Escucha este artículo
Audio generado con IA de Google
0:00
/
0:00
Es fácil olvidar. Y más fácil ignorar. Porque saber es incómodo. Requiere esfuerzo, abrir los ojos, intentar ver lo aparente y también lo oculto. Además, duele. Duele recordar y saber, porque nuestro pasado, que luce nítido y estático en tomos de historia, está compuesto de muchas cosas, pero ante todo de sufrimiento. De un inmenso e inconmensurable sufrimiento padecido por multitudes, cuya sangre derramada en miles de conflictos, guerras y disputas late justo debajo de las calles asfaltadas de la modernidad.
Entonces conviene abrir bien los ojos. Y eso es lo que hace Julia Navarro en su novela El niño que perdió la guerra.
La historia abarca casi 70 años. Un niño de cinco años, Pablo, es arrancado de los brazos de su madre en Madrid en 1938, y es enviado a Rusia, donde su madre adoptiva, Anya, lo acoge con cariño y su hijo, Ígor, se vuelve su hermano. Eso atenúa el sufrimiento, pero no lo elimina.
La autora describe dos regímenes totalitarios muy distintos. Uno es de izquierda, comunista, la URSS de Stalin, y el otro es de derecha, fascista, la España de Franco. Pero lo llamativo no son sus diferencias sino sus semejanzas: su empeño en cazar a los enemigos del régimen, sus prisiones infames, la represión y la negación del pensamiento libre, y el desprecio por la cultura.
La idea de la cultura que comparten estos regímenes es contradictoria. La ven como un lujo banal, un quehacer superficial sin valor o servicio para la patria.

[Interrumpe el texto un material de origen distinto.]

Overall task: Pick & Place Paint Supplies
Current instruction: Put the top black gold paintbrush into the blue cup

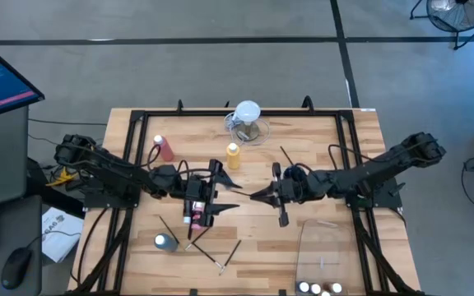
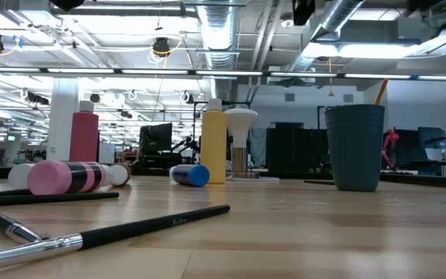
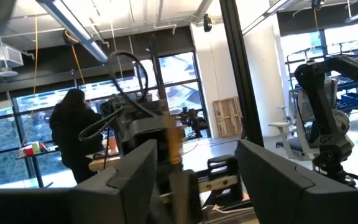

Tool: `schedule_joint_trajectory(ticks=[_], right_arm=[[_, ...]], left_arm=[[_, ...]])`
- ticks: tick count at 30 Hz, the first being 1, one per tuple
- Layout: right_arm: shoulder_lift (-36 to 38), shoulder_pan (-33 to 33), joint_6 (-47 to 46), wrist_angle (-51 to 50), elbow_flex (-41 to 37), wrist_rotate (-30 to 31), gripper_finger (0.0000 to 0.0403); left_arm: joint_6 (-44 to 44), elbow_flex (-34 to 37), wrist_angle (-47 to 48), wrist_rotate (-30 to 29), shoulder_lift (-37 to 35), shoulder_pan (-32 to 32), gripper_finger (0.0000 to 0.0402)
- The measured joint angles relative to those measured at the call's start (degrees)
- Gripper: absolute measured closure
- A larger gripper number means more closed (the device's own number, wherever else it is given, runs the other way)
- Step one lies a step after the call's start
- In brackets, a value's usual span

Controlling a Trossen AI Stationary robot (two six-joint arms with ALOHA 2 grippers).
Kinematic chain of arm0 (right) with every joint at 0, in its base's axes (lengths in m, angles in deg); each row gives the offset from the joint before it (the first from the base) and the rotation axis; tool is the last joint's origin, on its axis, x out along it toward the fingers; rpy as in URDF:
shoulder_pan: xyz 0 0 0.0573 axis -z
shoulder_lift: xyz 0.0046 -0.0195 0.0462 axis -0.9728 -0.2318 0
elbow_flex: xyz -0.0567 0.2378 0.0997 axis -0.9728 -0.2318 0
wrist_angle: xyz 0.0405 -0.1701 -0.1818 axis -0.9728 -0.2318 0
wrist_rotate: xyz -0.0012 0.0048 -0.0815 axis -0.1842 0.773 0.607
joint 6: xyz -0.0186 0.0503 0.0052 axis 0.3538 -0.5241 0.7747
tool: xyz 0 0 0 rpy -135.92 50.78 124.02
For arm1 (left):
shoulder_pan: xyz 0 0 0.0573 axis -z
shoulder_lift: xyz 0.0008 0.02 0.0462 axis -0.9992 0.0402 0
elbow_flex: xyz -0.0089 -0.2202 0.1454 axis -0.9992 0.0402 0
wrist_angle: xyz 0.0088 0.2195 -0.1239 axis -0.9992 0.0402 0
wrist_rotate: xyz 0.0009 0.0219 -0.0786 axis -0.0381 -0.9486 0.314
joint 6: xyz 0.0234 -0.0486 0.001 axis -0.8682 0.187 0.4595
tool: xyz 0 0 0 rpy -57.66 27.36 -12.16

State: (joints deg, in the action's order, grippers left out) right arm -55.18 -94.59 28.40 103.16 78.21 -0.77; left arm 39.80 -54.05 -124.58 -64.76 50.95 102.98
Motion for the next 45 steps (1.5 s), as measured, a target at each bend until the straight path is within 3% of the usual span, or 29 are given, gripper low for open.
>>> schedule_joint_trajectory(ticks=[8,17,25,40,45], right_arm=[[0.0,0.1,0.0,-0.3,0.0,0.0,0.0403],[0.0,0.0,0.0,-0.7,0.0,0.0,0.0403],[0.0,0.0,0.3,0.2,0.0,0.0,0.0403],[0.0,0.0,0.8,1.1,0.0,0.0,0.0403],[-1.8,-0.7,3.6,8.4,0.0,0.0,0.0403]], left_arm=[[-1.4,0.0,0.1,-0.2,0.0,0.8,0.0203],[-5.4,2.9,0.6,-6.9,-5.1,3.1,0.0228],[-3.9,7.1,0.4,-6.6,-10.7,3.2,0.0244],[-2.8,7.5,-0.2,-6.5,-10.8,2.6,0.0237],[-0.2,7.5,-1.2,-5.8,-9.1,0.4,0.0235]])
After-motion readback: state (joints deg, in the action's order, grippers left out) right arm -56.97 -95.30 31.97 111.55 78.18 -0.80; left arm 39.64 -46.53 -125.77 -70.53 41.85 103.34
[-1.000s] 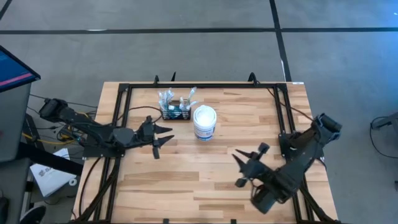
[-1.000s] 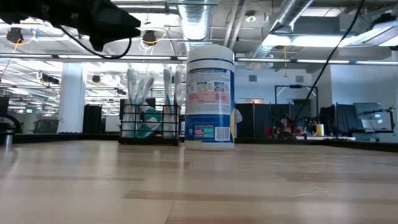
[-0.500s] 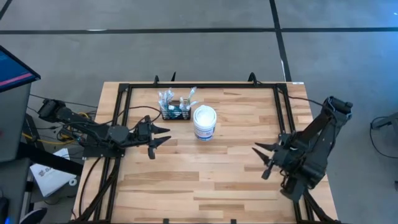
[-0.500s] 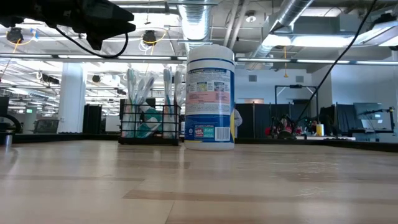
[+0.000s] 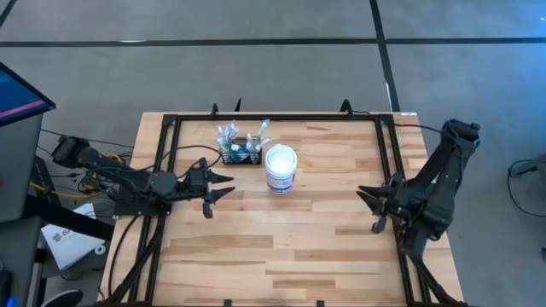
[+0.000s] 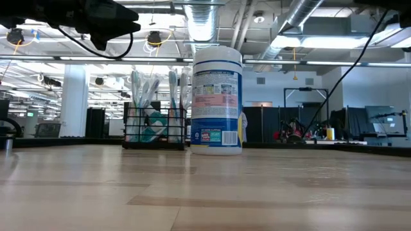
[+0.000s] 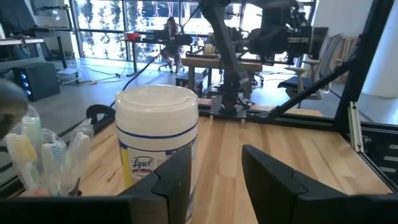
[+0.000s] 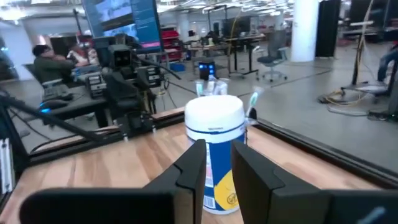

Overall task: Pick & Place toothbrushing station
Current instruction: Return to Home Position

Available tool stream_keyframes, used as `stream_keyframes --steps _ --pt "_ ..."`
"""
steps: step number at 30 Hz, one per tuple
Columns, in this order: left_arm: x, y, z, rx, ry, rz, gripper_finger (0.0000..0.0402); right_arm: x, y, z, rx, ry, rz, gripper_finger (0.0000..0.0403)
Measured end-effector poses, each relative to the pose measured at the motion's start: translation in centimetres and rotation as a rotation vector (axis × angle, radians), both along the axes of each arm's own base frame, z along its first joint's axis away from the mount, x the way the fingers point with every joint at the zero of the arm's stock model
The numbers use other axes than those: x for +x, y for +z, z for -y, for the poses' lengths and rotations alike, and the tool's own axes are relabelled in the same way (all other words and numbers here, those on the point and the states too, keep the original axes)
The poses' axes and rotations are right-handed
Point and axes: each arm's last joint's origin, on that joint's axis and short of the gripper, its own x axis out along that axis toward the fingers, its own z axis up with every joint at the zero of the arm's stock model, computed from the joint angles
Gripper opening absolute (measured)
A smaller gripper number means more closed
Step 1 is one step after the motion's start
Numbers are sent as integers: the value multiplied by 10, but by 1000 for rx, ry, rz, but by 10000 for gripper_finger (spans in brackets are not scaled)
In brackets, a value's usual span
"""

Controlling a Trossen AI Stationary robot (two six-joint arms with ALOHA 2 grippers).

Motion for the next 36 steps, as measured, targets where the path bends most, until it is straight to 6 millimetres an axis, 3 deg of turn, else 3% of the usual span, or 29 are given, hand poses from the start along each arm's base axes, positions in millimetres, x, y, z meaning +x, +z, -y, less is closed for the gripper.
stream_keyframes --steps 7,12,18,22,31,36 --pt "7 -6 -7 0 47 -35 135 17 -8 -21 -35 -38 -16 60" --pt "14 -12 -10 -2 -10 -64 135 28 -14 -53 -57 -10 -27 46" --pt "15 -9 -9 -13 -46 -30 135 46 7 -93 -117 2 -82 19" --pt "15 -6 -8 -8 -89 0 135 66 10 -115 -188 -12 -153 2" --pt "16 -5 -7 34 -194 0 135 104 -4 -117 -166 -11 -347 0" --pt "11 -13 -14 31 -155 -10 135 136 6 -111 -191 164 -458 0"
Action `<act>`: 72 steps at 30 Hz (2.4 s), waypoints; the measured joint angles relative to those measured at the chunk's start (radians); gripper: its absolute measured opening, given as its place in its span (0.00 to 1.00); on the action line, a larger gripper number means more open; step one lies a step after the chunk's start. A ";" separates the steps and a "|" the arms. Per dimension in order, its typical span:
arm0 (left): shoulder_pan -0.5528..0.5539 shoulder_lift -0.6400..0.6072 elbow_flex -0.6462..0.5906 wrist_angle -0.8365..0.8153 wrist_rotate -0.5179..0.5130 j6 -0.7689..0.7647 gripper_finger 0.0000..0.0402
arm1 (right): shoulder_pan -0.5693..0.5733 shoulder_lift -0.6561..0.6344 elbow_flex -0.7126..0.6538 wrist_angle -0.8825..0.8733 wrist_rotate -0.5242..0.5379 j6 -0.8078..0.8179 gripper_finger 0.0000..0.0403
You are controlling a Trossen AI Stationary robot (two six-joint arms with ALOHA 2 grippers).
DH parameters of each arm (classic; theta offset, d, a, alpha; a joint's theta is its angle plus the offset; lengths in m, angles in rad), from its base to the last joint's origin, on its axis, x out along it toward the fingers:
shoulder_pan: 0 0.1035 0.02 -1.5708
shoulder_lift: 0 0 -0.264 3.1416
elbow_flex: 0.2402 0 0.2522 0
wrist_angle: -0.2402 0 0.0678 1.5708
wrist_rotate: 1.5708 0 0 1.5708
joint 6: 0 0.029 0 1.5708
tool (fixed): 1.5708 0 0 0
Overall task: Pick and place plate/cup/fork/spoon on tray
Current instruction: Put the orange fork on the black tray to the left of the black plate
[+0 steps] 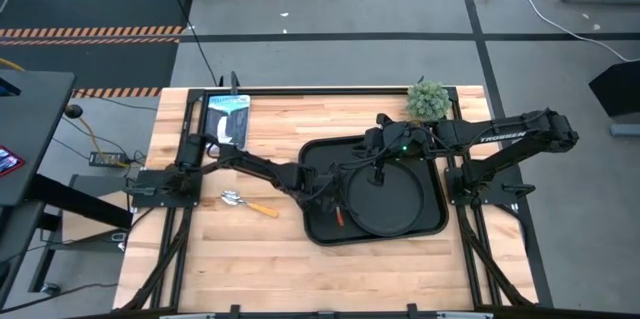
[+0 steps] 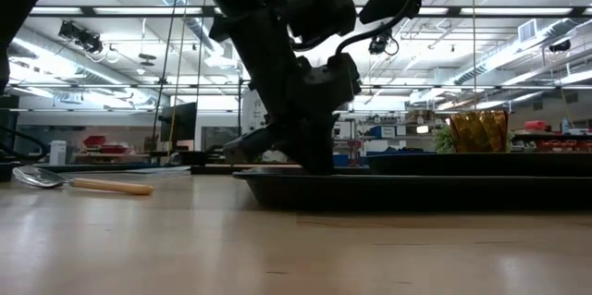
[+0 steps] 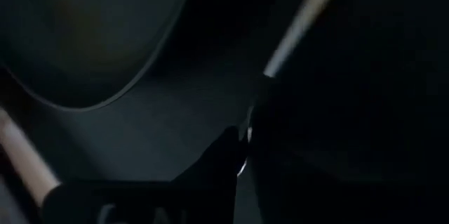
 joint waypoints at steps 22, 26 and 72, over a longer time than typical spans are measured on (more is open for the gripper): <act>-0.003 0.000 -0.001 0.021 -0.002 -0.081 0.37 | 0.000 -0.001 0.000 0.005 0.000 0.000 0.19; 0.001 0.000 -0.001 0.053 -0.002 -0.082 0.36 | 0.000 -0.001 0.000 0.005 -0.001 0.000 0.19; 0.022 0.013 0.000 0.081 0.092 -0.258 0.35 | 0.001 -0.001 0.000 0.028 -0.010 -0.017 0.19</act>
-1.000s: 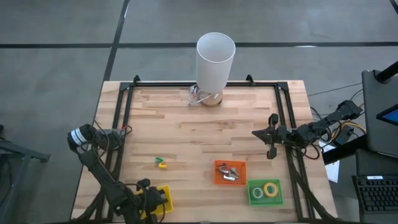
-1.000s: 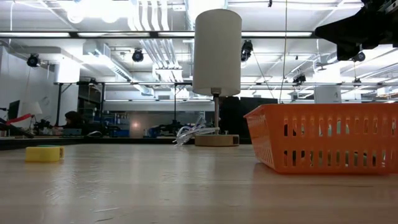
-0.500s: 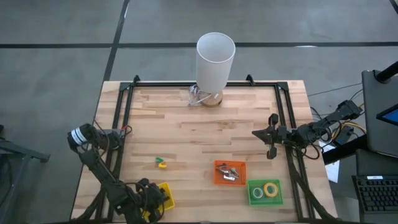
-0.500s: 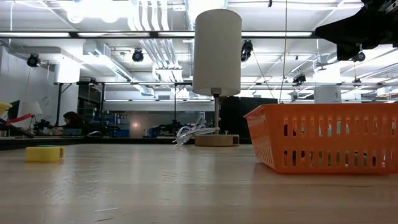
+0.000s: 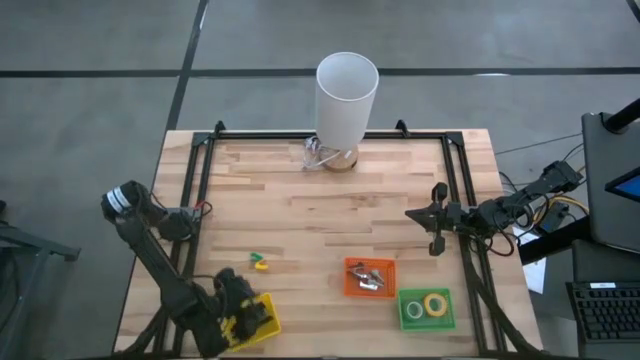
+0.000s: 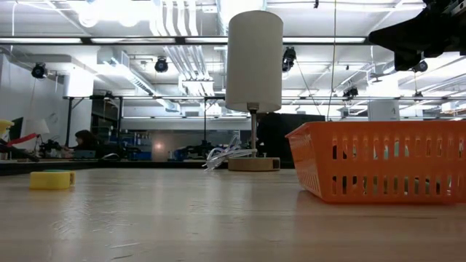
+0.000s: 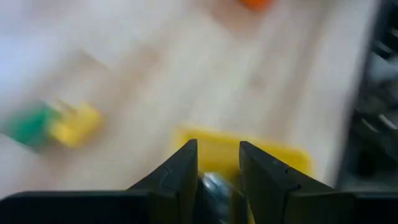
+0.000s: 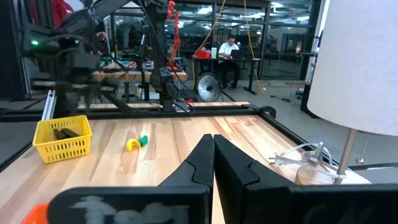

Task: Pick and place Stapler, Stapler remover, tape
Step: Put the yellow stapler into the yellow basket

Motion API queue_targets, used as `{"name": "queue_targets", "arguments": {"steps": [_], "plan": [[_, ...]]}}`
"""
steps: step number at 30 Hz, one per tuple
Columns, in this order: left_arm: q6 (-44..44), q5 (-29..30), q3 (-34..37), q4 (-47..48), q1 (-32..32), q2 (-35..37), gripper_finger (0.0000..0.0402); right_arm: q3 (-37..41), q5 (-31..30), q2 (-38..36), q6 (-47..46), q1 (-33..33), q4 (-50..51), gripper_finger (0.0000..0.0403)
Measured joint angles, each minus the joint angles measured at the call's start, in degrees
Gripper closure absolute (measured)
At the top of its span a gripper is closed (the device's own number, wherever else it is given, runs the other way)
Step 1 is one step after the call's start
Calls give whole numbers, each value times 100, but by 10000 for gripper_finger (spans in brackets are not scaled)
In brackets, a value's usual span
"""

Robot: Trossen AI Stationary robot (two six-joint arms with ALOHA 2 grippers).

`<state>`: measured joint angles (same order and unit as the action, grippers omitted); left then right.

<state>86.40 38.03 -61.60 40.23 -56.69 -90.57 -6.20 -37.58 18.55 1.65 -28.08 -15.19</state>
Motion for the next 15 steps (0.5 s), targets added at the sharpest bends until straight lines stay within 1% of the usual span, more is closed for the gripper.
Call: {"name": "queue_targets", "arguments": {"steps": [2,7,9,11,15], "plan": [[-106,297,0,522,153,127,287,0,0,0,-6,0,1,394],[-254,304,2,1567,769,329,307,0,0,4,-9,0,-1,394],[-405,160,12,1731,1078,321,314,0,0,4,-2,0,-1,394],[-647,-32,85,1686,1378,303,321,0,0,4,-2,0,0,394],[-941,-705,414,1279,1888,229,328,0,0,2,0,0,1,394]]}}
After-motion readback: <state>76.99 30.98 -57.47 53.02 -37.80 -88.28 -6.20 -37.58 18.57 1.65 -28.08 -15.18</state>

Pero, a la vez, la ven como algo sedicioso y subversivo, una actividad tan peligrosa que se debe perseguir, prohibir y censurar. La madre biológica de Pablo en España es caricaturista, y su madre adoptiva en Rusia ama la música y la poesía. Y ambas son encarceladas y torturadas por leer autores prohibidos, incluyendo a Tolstoi, y por atreverse a buscar la libertad.
La novela no maquilla la violencia ni matiza el horror. Al contrario: describe en detalle la barbarie de los vencedores en España, las celdas abyectas del franquismo, la inimaginable batalla de Stalingrado y el infierno de los campos del Gulag.
Sin decirlo en ningún momento, y esto es de lo mejor de la novela, la autora resalta el valor de la democracia. Un sistema político que es, a menudo, menospreciado en sociedades libres y abiertas, pero añorado con todas las fuerzas en países totalitarios. Un sistema donde, a pesar de sus defectos, es posible criticar al poder y pensar no es un delito.
Solemos olvidar algo más: quienes ponen en práctica esas ideologías tan altisonantes, que ofrecen respuestas a todas las preguntas de la Historia, llenas de valores absolutos y llamados a la patria, son, a menudo, gente mezquina, pequeños burócratas y delatores, llenos de odios y rencores, que usan su trozo de poder para ajustar cuentas personales y vengarse del vecino. Ese contraste entre la supuesta grandeza de la ideología y la pequeñez de sus ejecutores, eriza.
Y la novela eriza hasta las lágrimas. Porque rescata el heroísmo de quien se niega a participar en lo inmoral. De quien se atreve a pronunciar la palabra No. Por eso sufrimos con la suerte de los personajes, y los sentimos reales y cercanos. Entrañables. Y seguro perdurarán en nuestra memoria más que mucha gente que conocemos en la vida real. Esa es la gran prueba de una obra literaria. Y es su mayor triunfo.